Ce mercredi 5 mars 2025, la justice française a une nouvelle fois tourné le dos aux demandes légitimes de l’Algérie. Le parquet général a recommandé à la cour d’appel d’Aix-en-Provence de rejeter les six requêtes d’extradition visant Abdesselam Bouchouareb, ancien ministre de l’Industrie et des Mines sous la présidence de feu Abdelaziz Bouteflika entre 2014 et 2017. Installé confortablement dans les Alpes-Maritimes, l’homme de 72 ans est pourtant réclamé par Alger depuis dix-huit mois pour répondre de crimes économiques et financiers qui lui ont valu cinq condamnations à vingt ans de prison chacune, en plus d’un sixième dossier en cours.
Une décision contestée
Pour l’Algérie, cette décision est inadmissible. Bouchouareb, accusé d’avoir pillé les richesses du peuple algérien, doit rendre des comptes devant la justice de son pays. Mais la France, invoquant l’état de santé de l’ancien ministre, semble prête à lui offrir une protection indue. L’avocat général Raphaël Sanesi de Gentile a estimé que son extradition risquerait de provoquer « un déclin rapide et irréversible » de sa santé, une excuse jugée fragile par les représentants algériens. Me Anne-Sophie Partaix, conseil de l’Algérie, a rappelé avec force que « Bouchouareb a volé l’argent des Algériens, il a été condamné et doit répondre de ses actes ».

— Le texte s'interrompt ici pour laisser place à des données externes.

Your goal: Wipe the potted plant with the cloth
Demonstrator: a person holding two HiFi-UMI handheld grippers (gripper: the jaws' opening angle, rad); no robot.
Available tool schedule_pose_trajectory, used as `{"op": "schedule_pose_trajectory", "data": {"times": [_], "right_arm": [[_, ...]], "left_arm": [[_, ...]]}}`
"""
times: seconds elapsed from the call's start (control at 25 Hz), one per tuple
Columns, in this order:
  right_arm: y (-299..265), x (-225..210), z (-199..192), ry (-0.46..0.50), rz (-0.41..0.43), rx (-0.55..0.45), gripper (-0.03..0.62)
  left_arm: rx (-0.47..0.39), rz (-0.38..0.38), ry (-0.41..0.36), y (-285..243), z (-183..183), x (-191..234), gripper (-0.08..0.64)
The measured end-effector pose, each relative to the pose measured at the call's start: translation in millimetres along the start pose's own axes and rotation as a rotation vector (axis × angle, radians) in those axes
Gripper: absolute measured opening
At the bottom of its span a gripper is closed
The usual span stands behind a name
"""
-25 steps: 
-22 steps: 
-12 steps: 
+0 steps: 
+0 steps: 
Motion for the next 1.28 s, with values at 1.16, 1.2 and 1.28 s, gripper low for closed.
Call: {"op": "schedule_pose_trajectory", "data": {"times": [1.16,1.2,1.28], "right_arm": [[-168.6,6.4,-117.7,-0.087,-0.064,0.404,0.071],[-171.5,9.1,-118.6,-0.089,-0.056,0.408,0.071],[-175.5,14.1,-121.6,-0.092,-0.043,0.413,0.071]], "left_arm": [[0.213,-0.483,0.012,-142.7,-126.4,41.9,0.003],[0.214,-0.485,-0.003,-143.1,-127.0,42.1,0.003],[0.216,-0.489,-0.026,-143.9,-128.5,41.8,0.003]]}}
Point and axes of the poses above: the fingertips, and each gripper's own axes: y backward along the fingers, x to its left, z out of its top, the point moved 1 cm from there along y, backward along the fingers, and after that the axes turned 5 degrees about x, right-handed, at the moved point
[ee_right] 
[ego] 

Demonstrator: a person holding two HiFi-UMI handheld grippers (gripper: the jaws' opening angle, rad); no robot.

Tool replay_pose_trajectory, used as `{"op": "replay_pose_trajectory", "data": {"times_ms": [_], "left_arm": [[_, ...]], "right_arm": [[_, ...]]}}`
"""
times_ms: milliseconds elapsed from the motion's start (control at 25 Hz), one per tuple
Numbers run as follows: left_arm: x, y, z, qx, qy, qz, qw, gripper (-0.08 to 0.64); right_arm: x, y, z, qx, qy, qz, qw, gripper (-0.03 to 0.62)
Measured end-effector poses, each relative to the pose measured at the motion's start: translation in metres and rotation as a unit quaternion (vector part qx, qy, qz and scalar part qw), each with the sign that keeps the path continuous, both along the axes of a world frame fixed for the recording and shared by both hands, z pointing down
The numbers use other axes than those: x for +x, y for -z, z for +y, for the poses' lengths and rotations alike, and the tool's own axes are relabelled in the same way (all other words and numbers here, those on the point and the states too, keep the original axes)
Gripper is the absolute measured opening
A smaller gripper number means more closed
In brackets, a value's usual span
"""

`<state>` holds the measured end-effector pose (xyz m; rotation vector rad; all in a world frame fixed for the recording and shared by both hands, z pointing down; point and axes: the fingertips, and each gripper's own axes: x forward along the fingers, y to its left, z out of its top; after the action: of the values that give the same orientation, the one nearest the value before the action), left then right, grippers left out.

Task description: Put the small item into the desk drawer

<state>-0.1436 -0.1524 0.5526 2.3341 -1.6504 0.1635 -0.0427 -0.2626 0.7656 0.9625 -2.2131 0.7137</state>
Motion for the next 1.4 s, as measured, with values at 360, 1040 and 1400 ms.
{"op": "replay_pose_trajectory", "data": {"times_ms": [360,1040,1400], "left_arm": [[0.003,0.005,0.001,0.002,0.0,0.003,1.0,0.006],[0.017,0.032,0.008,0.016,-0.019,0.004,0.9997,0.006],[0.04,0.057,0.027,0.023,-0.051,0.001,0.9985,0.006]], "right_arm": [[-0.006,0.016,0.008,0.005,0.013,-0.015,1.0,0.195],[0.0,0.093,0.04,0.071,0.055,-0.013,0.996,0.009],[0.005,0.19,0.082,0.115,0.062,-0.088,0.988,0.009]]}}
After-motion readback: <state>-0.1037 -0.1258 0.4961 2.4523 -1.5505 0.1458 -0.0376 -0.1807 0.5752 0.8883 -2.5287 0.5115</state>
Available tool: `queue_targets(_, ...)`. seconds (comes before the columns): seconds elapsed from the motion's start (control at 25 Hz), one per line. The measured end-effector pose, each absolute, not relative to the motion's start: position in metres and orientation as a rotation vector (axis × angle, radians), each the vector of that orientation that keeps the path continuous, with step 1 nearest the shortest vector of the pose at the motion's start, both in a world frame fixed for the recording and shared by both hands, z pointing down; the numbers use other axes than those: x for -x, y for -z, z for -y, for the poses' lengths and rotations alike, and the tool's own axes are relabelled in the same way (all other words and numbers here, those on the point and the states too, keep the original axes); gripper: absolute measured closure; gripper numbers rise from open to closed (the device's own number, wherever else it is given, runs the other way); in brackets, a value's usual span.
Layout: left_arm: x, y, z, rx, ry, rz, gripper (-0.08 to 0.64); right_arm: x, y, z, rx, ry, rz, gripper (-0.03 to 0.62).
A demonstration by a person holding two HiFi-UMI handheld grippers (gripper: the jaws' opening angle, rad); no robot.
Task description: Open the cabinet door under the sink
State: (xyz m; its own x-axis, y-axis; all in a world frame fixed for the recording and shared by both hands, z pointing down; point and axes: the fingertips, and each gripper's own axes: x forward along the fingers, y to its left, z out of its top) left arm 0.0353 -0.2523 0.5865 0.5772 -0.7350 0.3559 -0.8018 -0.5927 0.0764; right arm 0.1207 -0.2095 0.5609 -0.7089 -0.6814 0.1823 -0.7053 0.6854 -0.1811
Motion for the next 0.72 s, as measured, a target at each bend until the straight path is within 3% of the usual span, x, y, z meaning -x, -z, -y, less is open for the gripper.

Les autorités algériennes ont pourtant fourni, dès le 13 février 2025, toutes les garanties exigées par la justice française. Elles ont assuré que Bouchouareb serait détenu au centre pénitentiaire d’El Harrach, à Alger, dans des conditions conformes aux standards, avec des espaces de 120 à 145 m². Mais ces explications n’ont pas convaincu l’avocat général, qui a douté de la capacité d’un homme de son âge à supporter une détention collective, poussant, par la même, l’avocat de Bouchouareb, Me Benjamin Bohbot, a rencherir citant un reportage de Jeune Afrique décrivant une prison surpeuplée où les détenus seraient « entassés comme des sardines ».
Une politisation dénoncée
Du côté algérien, on voit dans cette affaire une politisation claire de la justice française. Dans un contexte de relations déjà tendues entre Alger et Paris, ce refus d’extradition est perçu comme une nouvelle marque de mépris envers la souveraineté judiciaire algérienne. Me Bohbot, défenseur de Bouchouareb, a tenté de présenter son client comme une victime des « purges » post-Bouteflika, forcé à démissionner en avril 2019 sous la pression du Hirak. « Si on l’envoie en Algérie, c’est pour y mourir », a-t-il dramatisé, qualifiant les accusations de « honteuses » et décrivant Bouchouareb comme un « grand industriel anti-islamiste » plutôt qu’un voleur.
Pour les Algériens, Bouchouareb est un visage incarnant les dérives de l’entourage des Bouteflika. L’avocat général français lui-même a reconnu le risque de voir des « éléments d’ordre international » interférer dans cette affaire judiciaire, un aveu qui trahit les véritables enjeux diplomatiques en jeu.
Un symbole des tensions franco-algériennes
Ce nouvel épisode s’inscrit dans une série de frictions entre les deux pays. Alors que l’Algérie lutte pour récupérer ses fonds détournés et juger les responsables de la corruption qui a gangréné l’ère Bouteflika, la France semble hésiter à coopérer pleinement. Pour le peuple algérien, qui a fait barrage au cinquième mandat de Bouteflika par le Hirak, voir un homme comme Bouchouareb échapper à la justice sous prétexte de santé est une injustice criante. La balle est désormais dans le camp de la cour d’appel d’Aix-en-Provence, mais l’espoir d’une extradition s’amenuise, au grand dam d’Alger.